Zero-crossing turn-on and turn-off refer to the point on the AC wave form when the voltage is zero. It is at this point that an AC SSR will turn on or off. When the AC circuit voltage is at zero, no current is flowing. This makes it much easier and safer for the semiconductor device in the relay to be turned on or off. It also generates much less electrical EMI/RFI noise.
Can I use an AC SSR to switch DC?
No. Because of the zero crossing circuit described above, the relay will most likely never turn on, and even if it is on, it will likely not be able to turned off, as DC voltage typically never drops to zero.
Can I use a DC SSR to switch AC?
No. If the DC semiconductor relay is polarized, it may break down and conduct for the portion of the waveform that is reversed in polarity. There are available also non-polarised semiconductor relays which can be used on DC and AC but those are more expensive.
Can a DC SSR be used to switch an analog signal?
This is not recommended at all, for several reasons. First, the voltage drop across the relay will cause signal loss. Second, the conduction characteristics of the SSR are very non-linear at low operating voltages and currents. Use a mechanical relay; it will work much better.

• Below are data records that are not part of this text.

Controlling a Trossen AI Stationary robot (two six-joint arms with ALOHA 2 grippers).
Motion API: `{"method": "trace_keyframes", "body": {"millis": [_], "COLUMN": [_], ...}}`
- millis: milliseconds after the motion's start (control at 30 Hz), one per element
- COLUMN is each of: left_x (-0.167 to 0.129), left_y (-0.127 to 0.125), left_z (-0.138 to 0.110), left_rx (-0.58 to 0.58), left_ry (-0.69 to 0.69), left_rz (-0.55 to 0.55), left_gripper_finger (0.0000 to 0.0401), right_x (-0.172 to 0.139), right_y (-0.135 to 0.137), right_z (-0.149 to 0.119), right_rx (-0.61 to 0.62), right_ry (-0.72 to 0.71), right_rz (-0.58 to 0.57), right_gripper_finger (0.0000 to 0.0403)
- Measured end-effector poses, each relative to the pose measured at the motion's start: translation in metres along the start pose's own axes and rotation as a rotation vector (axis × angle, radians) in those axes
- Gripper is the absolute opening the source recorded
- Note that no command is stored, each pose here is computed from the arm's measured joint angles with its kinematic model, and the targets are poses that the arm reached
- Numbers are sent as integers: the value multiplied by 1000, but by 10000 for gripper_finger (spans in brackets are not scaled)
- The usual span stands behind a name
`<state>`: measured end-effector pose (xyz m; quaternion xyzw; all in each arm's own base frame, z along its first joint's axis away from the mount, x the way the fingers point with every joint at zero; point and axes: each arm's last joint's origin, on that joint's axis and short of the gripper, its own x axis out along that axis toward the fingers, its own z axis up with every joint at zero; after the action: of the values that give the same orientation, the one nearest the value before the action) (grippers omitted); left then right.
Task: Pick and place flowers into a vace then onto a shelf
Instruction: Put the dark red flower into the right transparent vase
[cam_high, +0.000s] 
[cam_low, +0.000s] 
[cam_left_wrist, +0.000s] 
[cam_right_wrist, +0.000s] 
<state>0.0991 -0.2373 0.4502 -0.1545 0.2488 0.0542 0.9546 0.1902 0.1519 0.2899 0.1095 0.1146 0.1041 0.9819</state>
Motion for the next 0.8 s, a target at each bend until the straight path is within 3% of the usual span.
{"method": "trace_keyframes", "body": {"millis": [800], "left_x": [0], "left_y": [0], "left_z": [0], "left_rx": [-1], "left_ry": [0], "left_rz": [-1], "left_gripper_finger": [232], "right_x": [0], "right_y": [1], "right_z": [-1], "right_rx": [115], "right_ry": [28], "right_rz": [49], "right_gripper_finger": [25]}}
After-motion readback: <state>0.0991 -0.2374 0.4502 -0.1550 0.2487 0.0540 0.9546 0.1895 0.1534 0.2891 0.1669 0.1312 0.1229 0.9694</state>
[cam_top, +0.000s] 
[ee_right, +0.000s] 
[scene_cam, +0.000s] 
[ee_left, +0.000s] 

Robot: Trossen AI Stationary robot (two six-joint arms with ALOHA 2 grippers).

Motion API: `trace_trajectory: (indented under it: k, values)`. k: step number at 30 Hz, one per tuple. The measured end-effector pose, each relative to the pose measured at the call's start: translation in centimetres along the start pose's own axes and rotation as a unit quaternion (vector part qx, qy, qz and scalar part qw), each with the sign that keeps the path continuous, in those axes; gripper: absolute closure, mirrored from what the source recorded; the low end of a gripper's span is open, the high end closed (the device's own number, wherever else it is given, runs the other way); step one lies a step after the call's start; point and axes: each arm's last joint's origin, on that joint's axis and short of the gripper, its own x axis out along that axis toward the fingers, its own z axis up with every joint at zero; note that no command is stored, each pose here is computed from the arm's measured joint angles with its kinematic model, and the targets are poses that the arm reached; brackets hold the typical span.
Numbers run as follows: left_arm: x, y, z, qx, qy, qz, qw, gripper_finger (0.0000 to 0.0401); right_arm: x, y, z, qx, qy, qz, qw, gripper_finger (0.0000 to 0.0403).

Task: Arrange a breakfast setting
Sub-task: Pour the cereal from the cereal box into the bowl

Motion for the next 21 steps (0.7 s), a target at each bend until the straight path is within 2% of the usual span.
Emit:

Can I hook up SSRs in parallel to achieve a higher current rating?
No. There is no way to guarantee that two or more relays will turn on simultaneously when operated in parallel. Each relay requires a minimum voltage across the output terminals to function; because of the optical isolation feature, the contact part of the SSR is actually powered by the line it switches. One relay turning on before the other will cause the second relay to lose its turn-on voltage, and it won't ever turn on, or at least not until the first relay fails from carrying too much current.
How TRIAC based semiconductor relay works?
TRIAC is a SCR which can operate in both current directions: from anode to cathode and cathode to anode. An SCR is a four layer diode. It has three terminals, the anode, cathode and gate. It is non-conducting from anode to cathode until a pulse of about 5-50mA is applied to the gate (referenced to the cathode). When the gate is pulsed, it turns on and conducts from anode to cathode until the current flowing through it drops below a certain level (usually about 20mA). Once turned on by a gate pulse, it cannot be turned off until current stops flowing through it.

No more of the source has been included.